Feeling guilty Brad was home alone without her, Jenny asked Karen to look after him. Karen knew Brad did not like her, but Karen would do whatever Jenny wanted. Brad and Karen clashed at first, but eventually Brad became fascinated by his sexy sister-in-law. The fascination grew into obsession. One night, Brad tried to seduce his sister-in-law, but the seduction turned to rape. Karen knew she couldn't reveal a word about the rape because if Jenny were to find out, it would all but destroy her. Larry began his own detective work and realized Brad raped Karen. In a rage, Larry beat Brad to a pulp. Jenny threw Brad out of their apartment. He pleaded guilty to a lesser charge, and was sentenced to three months in prison.
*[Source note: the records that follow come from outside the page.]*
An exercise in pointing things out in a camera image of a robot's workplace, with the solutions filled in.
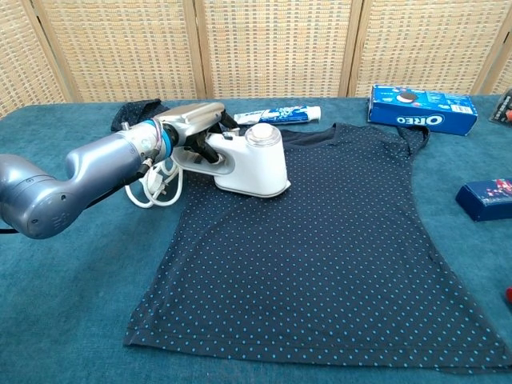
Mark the dark blue patterned box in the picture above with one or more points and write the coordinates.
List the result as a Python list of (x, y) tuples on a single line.
[(488, 200)]

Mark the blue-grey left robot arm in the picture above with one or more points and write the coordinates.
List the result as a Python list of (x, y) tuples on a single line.
[(100, 160)]

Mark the blue white toothpaste tube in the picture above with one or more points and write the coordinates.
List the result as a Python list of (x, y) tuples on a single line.
[(280, 115)]

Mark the navy polka dot shirt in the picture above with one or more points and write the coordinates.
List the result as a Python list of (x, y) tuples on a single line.
[(312, 248)]

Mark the clear pack of red caps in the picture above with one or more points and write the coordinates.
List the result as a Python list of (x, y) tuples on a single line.
[(505, 108)]

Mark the white handheld steam iron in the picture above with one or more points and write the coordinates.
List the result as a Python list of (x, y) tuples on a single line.
[(256, 168)]

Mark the blue Oreo cookie box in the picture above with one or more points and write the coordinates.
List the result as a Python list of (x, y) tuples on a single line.
[(420, 114)]

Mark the woven rattan folding screen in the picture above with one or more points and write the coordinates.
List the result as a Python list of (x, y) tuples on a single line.
[(256, 44)]

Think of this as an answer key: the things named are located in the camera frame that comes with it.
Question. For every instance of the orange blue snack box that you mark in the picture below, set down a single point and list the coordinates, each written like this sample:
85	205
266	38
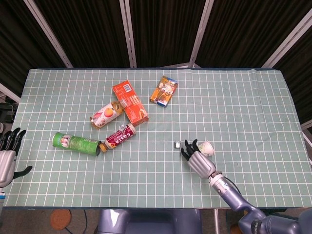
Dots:
163	91

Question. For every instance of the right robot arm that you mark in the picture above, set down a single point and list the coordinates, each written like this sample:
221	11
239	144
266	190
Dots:
246	204

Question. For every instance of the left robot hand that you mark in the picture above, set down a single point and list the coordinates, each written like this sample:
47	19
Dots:
7	161

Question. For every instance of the peach juice bottle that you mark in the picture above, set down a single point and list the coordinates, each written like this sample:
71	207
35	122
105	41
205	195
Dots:
106	114

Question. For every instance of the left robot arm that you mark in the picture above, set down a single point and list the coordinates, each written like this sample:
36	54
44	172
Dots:
1	197

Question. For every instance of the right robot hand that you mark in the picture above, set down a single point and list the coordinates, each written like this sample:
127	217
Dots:
198	159

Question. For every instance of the green chips can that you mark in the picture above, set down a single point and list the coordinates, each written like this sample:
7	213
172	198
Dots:
76	143

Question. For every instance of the white paper cup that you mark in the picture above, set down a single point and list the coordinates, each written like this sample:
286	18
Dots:
207	148

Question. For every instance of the red coffee bottle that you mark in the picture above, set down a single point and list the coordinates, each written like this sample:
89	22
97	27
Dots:
120	137

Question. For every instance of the robot torso base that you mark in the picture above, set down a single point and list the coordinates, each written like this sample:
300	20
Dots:
148	221

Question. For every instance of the green grid table mat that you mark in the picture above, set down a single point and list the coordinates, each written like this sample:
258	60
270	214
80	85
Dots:
156	117

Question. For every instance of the small silver metal clip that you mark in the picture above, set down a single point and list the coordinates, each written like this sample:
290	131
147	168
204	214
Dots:
177	145

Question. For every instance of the round cork coaster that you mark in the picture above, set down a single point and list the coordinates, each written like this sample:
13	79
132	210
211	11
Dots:
60	219
Jenny gave premature birth to her tiny baby about the same time Katrina gave birth to her own healthy baby. When Karen and Marco were visiting the hospital, Jenny's baby went into cardiac arrest and died before their eyes. In a panic, Karen and Marco switched Jenny's baby with Katrina's baby. Katrina fell into a deep depression when she was told her baby died. Jenny took baby Mary home, never suspecting the precious little girl belonged to another woman.

When Pat discovered her new husband Adam Brewster (John Mansfield) had put all moral considerations aside in order to get his financial empire back in order, she quickly had their new marriage annulled. For comfort, Pat turned to her TV producer, Dick Grant (A.C. Weary). In Pat's presence, Dick was a cheerful, charming, very outgoing gentleman. However, unbeknownst to Pat, Dick had developed a psychotic crush on her. When Samantha discovered Dick had turned his apartment into a photo-covered shrine to Pat, he kidnapped her, and then Pat, before the police apprehended him.

Viki received some joyous news when she discovered she was pregnant with her second child. Joe began suffering all the classic signs of a recurrence of his brain tumor. When Joe learned he had only a few weeks left, he treated Viki to a wonderful wedding anniversary. With time running out, Joe hand-picked his successor as editor of The Banner. He sent for the editor of a small but prestigious newspaper in Arizona. The man's name was Clint Buchanan (Clint Ritchie). Joe broke the news of his prognosis to Viki, shortly before succumbing to his illness. He beseeched Viki to move on with her life after he was gone. Viki poured her energies into working with Clint at The Banner, and fending off a takeover attempt by her arch-rival, Dorian Lord.